This pattern, often referred to as the VC Squeeze, is a strategic risk inherent in the adoption of any tool from a heavily funded startup. The cycle is consistent: a startup raises significant capital, offers a product at an unsustainable price point to drive rapid growth, and once users are onboarded and the market captured, the terms are modified to align with actual costs and investor return expectations. For a company evaluating AI tools, this underscores a crucial lesson: the evaluation cannot be merely technical. It must include a rigorous analysis of the vendor's business model. The sustainability and transparency of the pricing model are as important as the feature set, as they determine the long-term stability and predictability of the partnership. A tool adoption strategy should therefore favor suppliers with transparent and sustainable pricing models to avoid falling victim to the next «squeeze».

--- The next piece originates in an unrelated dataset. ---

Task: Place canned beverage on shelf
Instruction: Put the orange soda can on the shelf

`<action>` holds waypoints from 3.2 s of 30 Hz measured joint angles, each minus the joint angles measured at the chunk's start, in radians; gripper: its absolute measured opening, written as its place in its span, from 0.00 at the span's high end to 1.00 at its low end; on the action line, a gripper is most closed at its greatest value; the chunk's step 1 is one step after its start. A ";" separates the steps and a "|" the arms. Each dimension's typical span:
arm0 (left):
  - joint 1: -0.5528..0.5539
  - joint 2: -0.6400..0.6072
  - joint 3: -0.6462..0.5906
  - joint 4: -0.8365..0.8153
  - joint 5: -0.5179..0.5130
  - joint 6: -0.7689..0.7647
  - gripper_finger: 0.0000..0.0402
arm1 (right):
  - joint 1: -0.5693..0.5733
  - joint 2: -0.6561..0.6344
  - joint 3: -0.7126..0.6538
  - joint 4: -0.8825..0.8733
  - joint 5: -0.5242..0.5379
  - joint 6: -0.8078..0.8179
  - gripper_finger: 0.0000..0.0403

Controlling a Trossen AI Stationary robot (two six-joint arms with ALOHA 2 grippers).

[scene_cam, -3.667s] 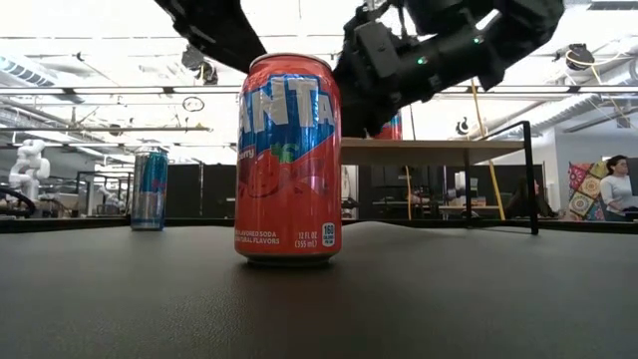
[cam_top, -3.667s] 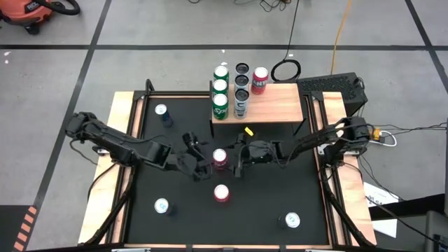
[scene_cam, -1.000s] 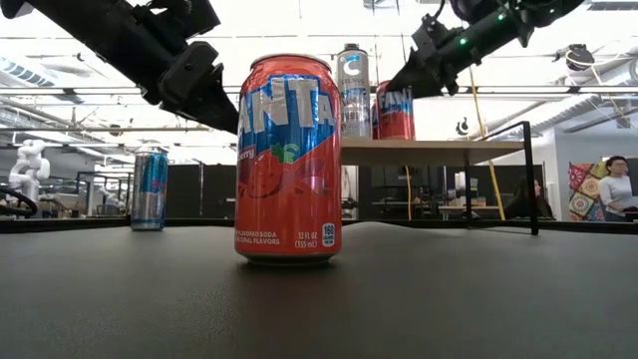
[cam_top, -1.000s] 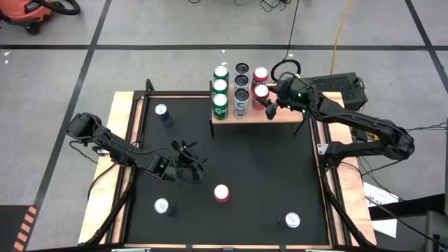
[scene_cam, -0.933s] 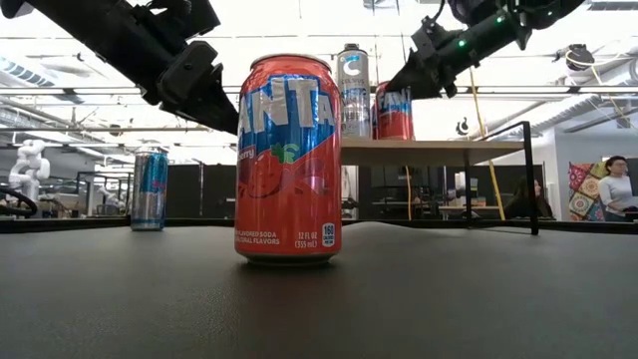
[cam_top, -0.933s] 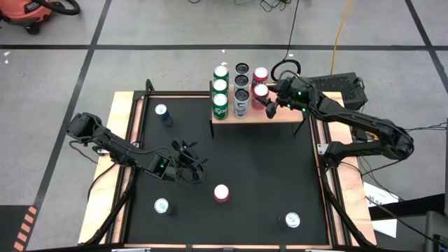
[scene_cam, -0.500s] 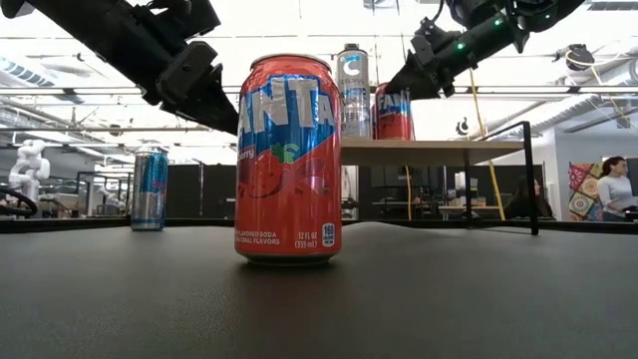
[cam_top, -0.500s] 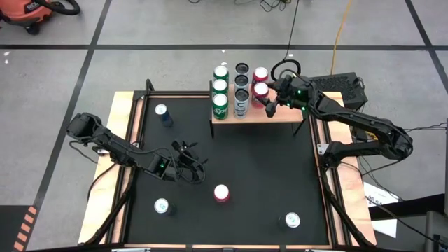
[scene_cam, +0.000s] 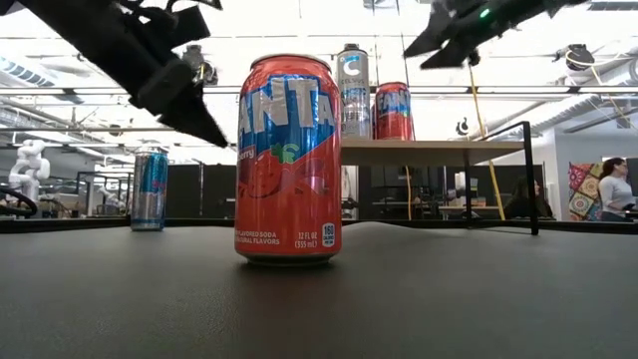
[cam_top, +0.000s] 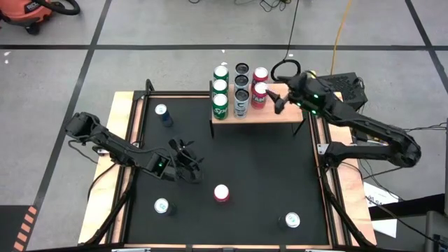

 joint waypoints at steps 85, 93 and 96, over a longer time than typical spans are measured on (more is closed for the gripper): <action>-0.111 0.149 -0.142 0.712 0.371 0.152 0.08 | 1.036 1.010 0.132 0.727 0.366 0.339 0.13; -0.111 0.149 -0.142 0.709 0.369 0.152 0.08 | 1.019 1.008 0.133 0.682 0.367 0.402 0.20; -0.111 0.153 -0.142 0.711 0.369 0.152 0.08 | 1.018 1.008 0.133 0.676 0.368 0.401 0.27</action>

Section 2: The Consolidated Challenger: GitHub Copilot

In the landscape of AI-assisted development tools, GitHub Copilot stands as the leading and most stable contender for organizations looking for an alternative to Cursor. Backed by the Microsoft and GitHub ecosystem, Copilot has rapidly evolved from an autocomplete assistant to a comprehensive AI platform. This section evaluates its value proposition, its rapidly expanding feature set, and the strategic advantages of its deep ecosystem integration.

2.1 The Value Proposition: Predictability and Affordability

The most immediate and compelling advantage of GitHub Copilot is its pricing model. It offers a simple and straightforward flat fee structure: $10 per month for individual users and $19 per user per month for enterprises. This approach contrasts sharply with Cursor's variable and often confusing credit system. For a development team, this translates into total budget predictability, eliminating the risk of unexpected overage charges and the cognitive overload of token management.

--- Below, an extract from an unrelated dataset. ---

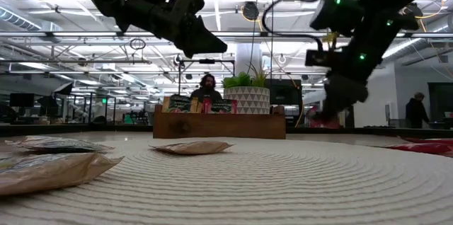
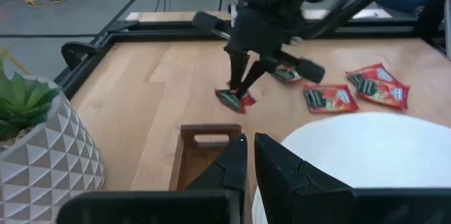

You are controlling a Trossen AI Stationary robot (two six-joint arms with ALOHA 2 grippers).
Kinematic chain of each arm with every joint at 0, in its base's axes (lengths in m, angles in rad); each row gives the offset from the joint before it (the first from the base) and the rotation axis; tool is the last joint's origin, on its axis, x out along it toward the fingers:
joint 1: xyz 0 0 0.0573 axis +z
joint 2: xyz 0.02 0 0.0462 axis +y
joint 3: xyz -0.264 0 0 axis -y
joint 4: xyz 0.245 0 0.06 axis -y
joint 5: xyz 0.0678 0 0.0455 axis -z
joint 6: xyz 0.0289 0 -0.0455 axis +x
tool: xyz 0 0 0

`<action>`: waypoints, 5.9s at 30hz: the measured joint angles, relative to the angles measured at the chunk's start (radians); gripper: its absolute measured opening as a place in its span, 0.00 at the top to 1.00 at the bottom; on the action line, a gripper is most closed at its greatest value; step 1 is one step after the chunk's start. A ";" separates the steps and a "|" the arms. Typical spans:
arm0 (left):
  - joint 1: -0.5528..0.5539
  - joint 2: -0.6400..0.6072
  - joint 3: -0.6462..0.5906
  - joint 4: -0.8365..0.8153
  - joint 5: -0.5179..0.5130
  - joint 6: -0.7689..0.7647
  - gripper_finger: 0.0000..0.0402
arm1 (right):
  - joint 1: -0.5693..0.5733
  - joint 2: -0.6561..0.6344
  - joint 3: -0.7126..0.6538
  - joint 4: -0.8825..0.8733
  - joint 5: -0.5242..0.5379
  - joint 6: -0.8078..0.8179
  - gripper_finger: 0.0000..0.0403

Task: Pick & Place Tea
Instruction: Put the strawberry tea bag into the wooden organizer

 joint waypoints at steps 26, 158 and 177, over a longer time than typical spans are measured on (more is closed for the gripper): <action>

Although there are usage limits, the developer community describes them as «effectively unlimited» for a normal workflow. Users report that they can make over a hundred requests a day without reaching the rate limits on the standard plan, reinforcing the perception of a high-value, «flat-rate» service. This «generosity,» backed by the scale of Microsoft's infrastructure, positions Copilot as a low-risk, high-return solution for organization-wide deployment.

Copilot's strategy seems to focus on becoming the «good enough» tool for the 95% of developers. While advanced users may find specific features in niche tools marginally superior (e.g., Cursor's instant editing speed), Copilot's combination of low and predictable pricing, deep ecosystem integration, and a feature set that quickly approaches parity makes it a default option with some appeal. By removing the barrier of cost and complexity, it facilitates widespread adoption of AI tools across an organization, democratizing access to AI-enhanced productivity.

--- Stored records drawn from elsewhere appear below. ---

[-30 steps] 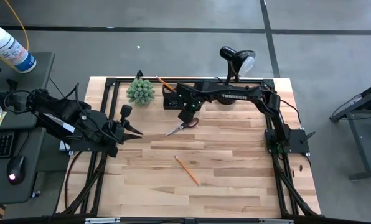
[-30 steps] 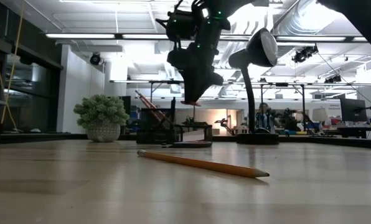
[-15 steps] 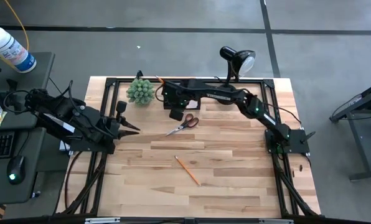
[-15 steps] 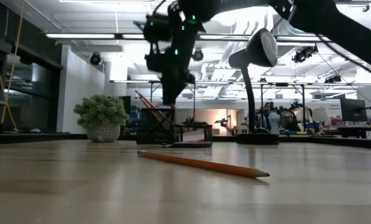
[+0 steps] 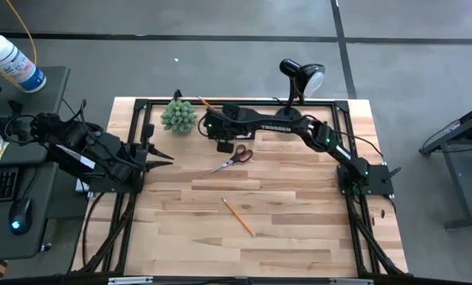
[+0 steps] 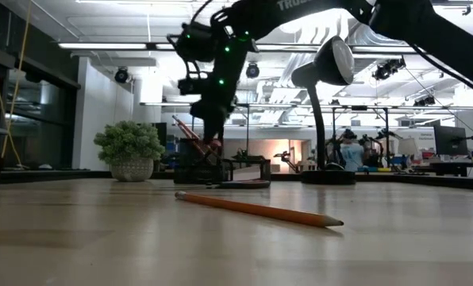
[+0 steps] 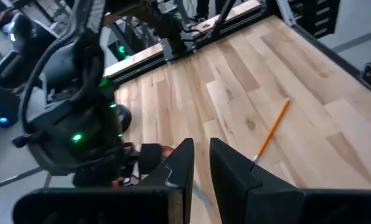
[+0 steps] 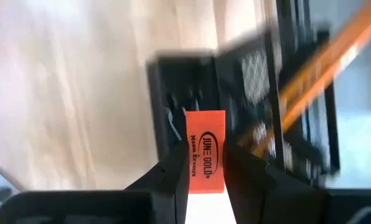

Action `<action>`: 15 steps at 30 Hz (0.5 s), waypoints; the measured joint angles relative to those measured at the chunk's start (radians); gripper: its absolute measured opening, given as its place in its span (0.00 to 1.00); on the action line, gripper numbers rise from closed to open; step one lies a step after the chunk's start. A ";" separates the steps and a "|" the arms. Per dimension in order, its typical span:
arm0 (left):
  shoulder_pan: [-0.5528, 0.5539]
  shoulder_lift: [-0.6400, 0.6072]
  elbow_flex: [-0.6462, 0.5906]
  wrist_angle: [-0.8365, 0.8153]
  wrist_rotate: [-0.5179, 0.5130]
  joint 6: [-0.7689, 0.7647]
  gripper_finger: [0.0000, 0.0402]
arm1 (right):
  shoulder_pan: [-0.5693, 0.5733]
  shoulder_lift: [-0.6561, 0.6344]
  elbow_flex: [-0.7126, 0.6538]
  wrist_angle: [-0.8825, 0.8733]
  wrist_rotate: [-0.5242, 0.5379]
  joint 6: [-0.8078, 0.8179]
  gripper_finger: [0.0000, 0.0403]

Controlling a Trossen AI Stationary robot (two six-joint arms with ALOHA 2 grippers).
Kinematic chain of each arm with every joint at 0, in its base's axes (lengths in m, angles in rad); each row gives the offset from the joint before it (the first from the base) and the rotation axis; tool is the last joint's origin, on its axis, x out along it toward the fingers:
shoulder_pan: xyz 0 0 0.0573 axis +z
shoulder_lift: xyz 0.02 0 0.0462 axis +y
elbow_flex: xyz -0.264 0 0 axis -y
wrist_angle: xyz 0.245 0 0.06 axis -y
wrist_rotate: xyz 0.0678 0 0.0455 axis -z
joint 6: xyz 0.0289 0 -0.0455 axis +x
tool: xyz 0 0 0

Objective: Pick and place office supplies into organizer
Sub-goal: Put the orange eraser into the black desk organizer

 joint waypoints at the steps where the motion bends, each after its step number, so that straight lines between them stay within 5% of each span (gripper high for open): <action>1: 0.000 0.001 0.000 0.000 -0.009 0.000 0.10 | 0.005 0.000 0.000 0.022 -0.001 -0.025 0.21; 15: 0.000 0.001 0.000 0.001 -0.046 0.005 0.10 | -0.004 0.006 0.000 0.198 -0.056 -0.177 0.21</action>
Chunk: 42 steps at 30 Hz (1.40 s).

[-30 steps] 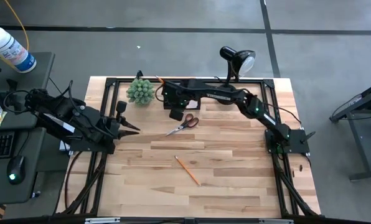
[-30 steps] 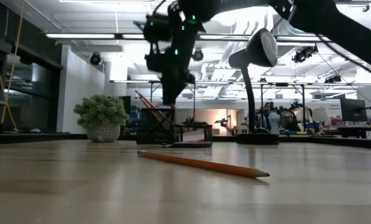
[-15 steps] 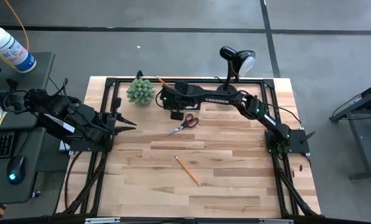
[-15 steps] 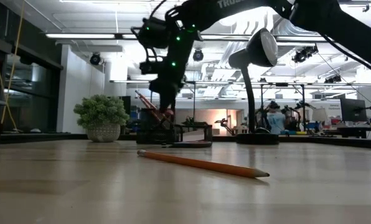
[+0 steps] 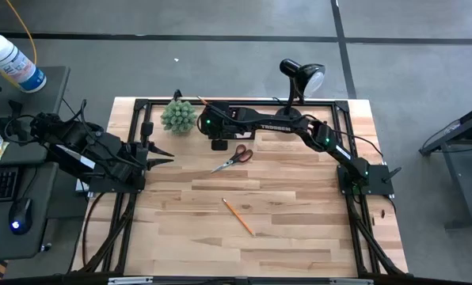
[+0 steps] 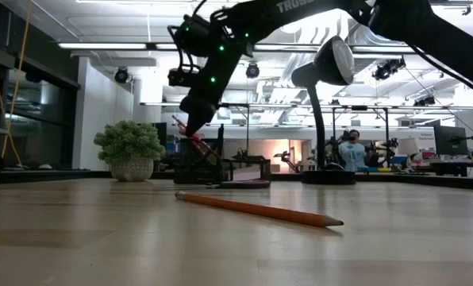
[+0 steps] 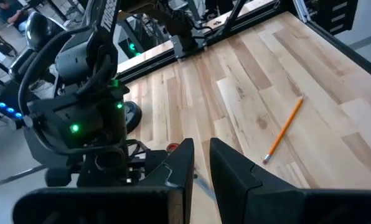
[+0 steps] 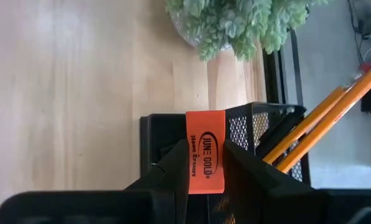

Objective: Pick and place office supplies into organizer
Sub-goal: Put the orange eraser into the black desk organizer, then put the pencil into the black desk organizer

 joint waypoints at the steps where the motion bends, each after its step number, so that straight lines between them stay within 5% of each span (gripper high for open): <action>1: 0.000 0.000 0.000 0.000 -0.005 0.005 0.10 | -0.004 0.004 -0.003 0.005 -0.007 -0.001 0.21; 8: 0.000 0.001 0.000 0.001 -0.024 0.006 0.10 | -0.014 0.027 -0.021 0.015 -0.070 -0.026 0.21; 25: 0.000 0.002 0.000 0.008 -0.025 0.023 0.10 | -0.016 0.096 -0.020 0.065 -0.014 -0.058 0.21; 42: 0.000 0.002 0.000 0.008 -0.033 0.023 0.10 | -0.011 0.096 -0.010 -0.005 0.045 -0.059 0.33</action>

2.2 Closing the Functionality Gap: From AutoComplete to AI Agent.

Initially perceived as a superior code auto-completion tool, GitHub Copilot has evolved at a breakneck pace to compete directly with the more advanced capabilities of its rivals. The platform has expanded to include a full chat interface and, crucially, an «agent mode» capable of performing edits on multiple files and executing development tasks autonomously.

This development is of paramount strategic importance, as it places Copilot in direct competition with the agent capabilities that were Cursor's primary differentiator. Community sentiment reflects this change; many developers have concluded that Copilot now «does the same thing as Cursor» for half the price.

However, a nuanced analysis must recognize the differences that persist. Some experienced users still consider Cursor's agent user experience, its near-instantaneous editing speed, and its «Tab» autocomplete model to be superior. Copilot edits, in particular, are often described as visibly slower, writing code at near human speed, which can disrupt the flow of an experienced developer. However, for a portion of the market, Copilot's huge cost and predictability advantage outweighs these performance differences.

2.3 The Ecosystem Advantage and the Revolutionary «BYOK».»

Copilot's most enduring competitive advantage may not lie in an individual feature, but in its native integration into the GitHub and Microsoft ecosystem. For teams already using GitHub for version control, issue management, CI/CD actions and project planning, Copilot offers a seamless, unified experience that no third-party tool can fully replicate.

The most significant and strategically powerful development in the recent evolution of Copilot is the introduction of Bring Your Own Key (BYOK) support. This functionality allows users to connect their own API keys from leading model providers such as Anthropic, OpenAI, Google and even local models running through Ollama.

The BYOK capability directly addresses the fundamental weakness of packaged AI services: the lack of user control and the suspicion that the models provided may be limited or «nerfed» to control vendor costs. With BYOK, a team can operate on Copilot's affordable flat-rate plan for the vast majority of daily tasks, but seamlessly switch to a high-powered pay-per-use model (e.g., Claude's latest model or GPT) for critical tasks requiring maximum capacity, all within the same VS Code interface. While this feature is currently in preview for individual plans, its planned arrival for enterprise plans represents a paradigm shift.

Microsoft's introduction of BYOK is a strategic move that seeks to neutralize the main risk of its competitors' business model. The core problem with platforms like Cursor is the misalignment of incentives: the provider needs to minimize its API costs, while the user wants maximum AI power, leading to opaque credit systems and possible performance limitation. The BYOK model decouples the interface provider (Microsoft) from the model provider (OpenAI, Anthropic, etc.). The user pays Microsoft a flat fee for the platform and the model provider directly for usage. This eliminates the platform's incentive to limit or obfuscate usage, creating a transparent and aligned relationship. For a company, adopting a Copilot-centric strategy with a plan to leverage BYOK offers a powerful hedge against future market volatility and pricing games from other vendors, making Copilot's platform a presumably more stable and reliable long-term bet.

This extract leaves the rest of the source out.